━━━━━ SOURCE DATA ━━━━━

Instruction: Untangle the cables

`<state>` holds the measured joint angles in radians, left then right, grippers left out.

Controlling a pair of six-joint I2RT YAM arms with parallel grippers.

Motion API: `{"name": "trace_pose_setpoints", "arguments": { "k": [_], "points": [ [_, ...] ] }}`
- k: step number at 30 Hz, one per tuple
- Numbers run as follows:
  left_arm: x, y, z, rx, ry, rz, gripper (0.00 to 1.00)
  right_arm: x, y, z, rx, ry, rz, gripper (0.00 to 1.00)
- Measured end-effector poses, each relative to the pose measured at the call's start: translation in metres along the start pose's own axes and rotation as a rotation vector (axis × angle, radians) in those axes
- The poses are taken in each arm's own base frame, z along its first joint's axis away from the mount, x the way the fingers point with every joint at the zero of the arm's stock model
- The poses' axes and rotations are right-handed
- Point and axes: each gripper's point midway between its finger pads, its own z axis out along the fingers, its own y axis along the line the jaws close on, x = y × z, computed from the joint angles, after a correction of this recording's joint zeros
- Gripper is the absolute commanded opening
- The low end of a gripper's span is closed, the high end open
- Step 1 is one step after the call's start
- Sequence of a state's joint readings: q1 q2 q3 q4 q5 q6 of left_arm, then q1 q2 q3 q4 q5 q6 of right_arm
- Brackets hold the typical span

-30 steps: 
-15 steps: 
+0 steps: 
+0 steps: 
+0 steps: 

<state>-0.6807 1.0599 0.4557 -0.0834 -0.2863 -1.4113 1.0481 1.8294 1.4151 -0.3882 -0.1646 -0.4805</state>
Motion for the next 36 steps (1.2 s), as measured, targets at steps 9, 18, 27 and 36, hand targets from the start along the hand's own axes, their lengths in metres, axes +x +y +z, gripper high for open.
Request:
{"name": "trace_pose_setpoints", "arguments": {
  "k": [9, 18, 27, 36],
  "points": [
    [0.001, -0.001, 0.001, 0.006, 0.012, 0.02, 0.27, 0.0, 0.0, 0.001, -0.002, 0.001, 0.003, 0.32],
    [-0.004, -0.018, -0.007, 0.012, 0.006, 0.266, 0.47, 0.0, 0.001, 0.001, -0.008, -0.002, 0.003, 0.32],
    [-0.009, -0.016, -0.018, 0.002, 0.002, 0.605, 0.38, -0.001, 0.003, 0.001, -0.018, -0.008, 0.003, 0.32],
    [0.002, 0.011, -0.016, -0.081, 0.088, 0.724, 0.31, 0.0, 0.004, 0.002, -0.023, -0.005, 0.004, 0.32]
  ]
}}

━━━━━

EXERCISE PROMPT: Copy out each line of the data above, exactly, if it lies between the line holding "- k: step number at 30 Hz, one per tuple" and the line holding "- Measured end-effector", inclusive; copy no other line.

REPLY:
- k: step number at 30 Hz, one per tuple
- Numbers run as follows:
  left_arm: x, y, z, rx, ry, rz, gripper (0.00 to 1.00)
  right_arm: x, y, z, rx, ry, rz, gripper (0.00 to 1.00)
- Measured end-effector poses, each relative to the pose measured at the call's start: translation in metres along the start pose's own axes and rotation as a rotation vector (axis × angle, radians) in those axes

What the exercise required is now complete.